## Provided material
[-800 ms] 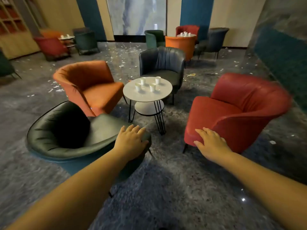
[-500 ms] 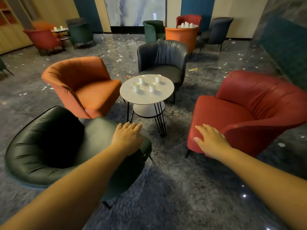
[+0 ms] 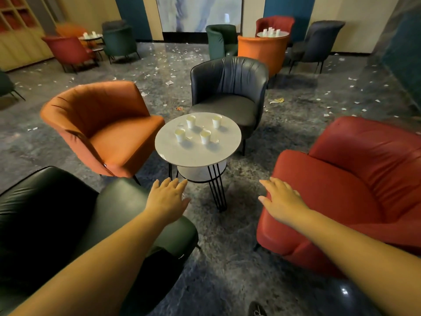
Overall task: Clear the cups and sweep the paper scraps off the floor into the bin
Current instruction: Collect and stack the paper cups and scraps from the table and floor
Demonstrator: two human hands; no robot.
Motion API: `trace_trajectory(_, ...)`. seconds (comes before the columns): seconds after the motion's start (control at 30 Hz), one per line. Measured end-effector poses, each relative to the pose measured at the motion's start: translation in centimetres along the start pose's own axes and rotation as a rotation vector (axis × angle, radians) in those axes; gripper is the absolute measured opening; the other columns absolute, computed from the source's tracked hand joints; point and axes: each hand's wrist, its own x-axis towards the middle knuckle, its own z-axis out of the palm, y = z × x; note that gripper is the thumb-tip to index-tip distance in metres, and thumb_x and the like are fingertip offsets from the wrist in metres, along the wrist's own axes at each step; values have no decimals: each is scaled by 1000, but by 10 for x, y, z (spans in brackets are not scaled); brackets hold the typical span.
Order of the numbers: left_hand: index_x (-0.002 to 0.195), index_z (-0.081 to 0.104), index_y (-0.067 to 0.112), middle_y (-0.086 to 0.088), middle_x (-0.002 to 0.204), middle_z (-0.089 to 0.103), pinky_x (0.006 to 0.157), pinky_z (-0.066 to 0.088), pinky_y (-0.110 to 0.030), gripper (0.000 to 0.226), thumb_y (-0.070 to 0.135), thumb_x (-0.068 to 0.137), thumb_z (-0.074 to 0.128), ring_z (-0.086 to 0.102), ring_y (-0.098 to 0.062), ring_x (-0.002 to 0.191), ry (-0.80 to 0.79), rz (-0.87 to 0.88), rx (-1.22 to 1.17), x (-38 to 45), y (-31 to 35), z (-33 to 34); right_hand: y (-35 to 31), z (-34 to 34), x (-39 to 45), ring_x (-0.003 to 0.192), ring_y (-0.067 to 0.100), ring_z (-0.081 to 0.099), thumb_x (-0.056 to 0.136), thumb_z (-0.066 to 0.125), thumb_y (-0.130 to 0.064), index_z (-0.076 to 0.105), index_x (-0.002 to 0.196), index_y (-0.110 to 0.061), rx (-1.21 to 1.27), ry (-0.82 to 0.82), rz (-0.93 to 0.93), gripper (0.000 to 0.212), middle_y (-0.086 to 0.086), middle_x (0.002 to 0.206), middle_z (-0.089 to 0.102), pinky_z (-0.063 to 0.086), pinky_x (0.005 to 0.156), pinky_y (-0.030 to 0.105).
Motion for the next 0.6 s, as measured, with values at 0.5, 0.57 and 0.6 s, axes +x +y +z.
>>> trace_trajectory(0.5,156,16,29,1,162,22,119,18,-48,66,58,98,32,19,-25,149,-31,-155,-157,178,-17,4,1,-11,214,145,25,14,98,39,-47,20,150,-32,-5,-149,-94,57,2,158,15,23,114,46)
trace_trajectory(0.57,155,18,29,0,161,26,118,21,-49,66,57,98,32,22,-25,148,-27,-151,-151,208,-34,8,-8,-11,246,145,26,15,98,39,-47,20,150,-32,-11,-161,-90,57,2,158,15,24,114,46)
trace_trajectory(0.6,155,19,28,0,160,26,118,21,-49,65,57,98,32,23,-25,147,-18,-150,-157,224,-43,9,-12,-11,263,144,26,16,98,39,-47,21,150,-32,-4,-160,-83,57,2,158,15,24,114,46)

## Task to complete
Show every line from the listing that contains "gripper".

## Answer
Motion API: `trace_trajectory(_, ...)`. seconds (comes before the columns): seconds after the motion's start (control at 30 Hz), one per line. Measured end-effector poses, each relative to the pose measured at the motion's start: translation in centimetres along the start pose's own axes and rotation as a rotation vector (axis × angle, radians) in those axes; gripper is the absolute measured opening; the other columns absolute, computed from the source's tracked hand joints; point and axes: each hand's wrist, its own x-axis towards the middle knuckle, its own z-axis out of the palm, y = z × x; note that gripper is the thumb-tip to index-tip distance in metres, and thumb_x and the like are fingertip offsets from the wrist in metres, along the wrist's own axes at each step; values have no decimals: each is scaled by 1000, but by 10 for x, y, z (spans in brackets are not scaled); brackets hold the typical span.
Order of the numbers: left_hand: index_x (-0.002 to 0.195), index_z (-0.081 to 0.104), index_y (-0.067 to 0.112), middle_y (-0.086 to 0.088), middle_x (-0.002 to 0.204), middle_z (-0.089 to 0.103), pinky_x (0.006 to 0.157), pinky_z (-0.066 to 0.088), pinky_y (-0.110 to 0.030), gripper (0.000 to 0.226), thumb_y (-0.070 to 0.135), thumb_x (-0.068 to 0.137), thumb_z (-0.074 to 0.128), ring_z (-0.086 to 0.102), ring_y (-0.098 to 0.062), ring_x (-0.002 to 0.191), ry (-0.80 to 0.79), rz (-0.87 to 0.88), rx (-1.22 to 1.17), x (-38 to 45), y (-31 to 35), z (-33 to 34); right_hand: y (-35 to 31), z (-34 to 34), x (-39 to 45), ring_x (-0.003 to 0.192), ring_y (-0.067 to 0.100), ring_z (-0.081 to 0.099), thumb_x (-0.056 to 0.136), thumb_z (-0.066 to 0.125), thumb_y (-0.130 to 0.064), index_z (-0.076 to 0.105), index_x (-0.002 to 0.196), index_y (-0.110 to 0.061), rx (-1.21 to 1.27), ry (-0.82 to 0.82), rz (-0.93 to 0.93), gripper (0.000 to 0.212), middle_y (-0.086 to 0.086), middle_x (0.002 to 0.206), middle_z (-0.089 to 0.102), pinky_z (-0.063 to 0.086), pinky_x (0.005 to 0.156), pinky_y (-0.030 to 0.105).

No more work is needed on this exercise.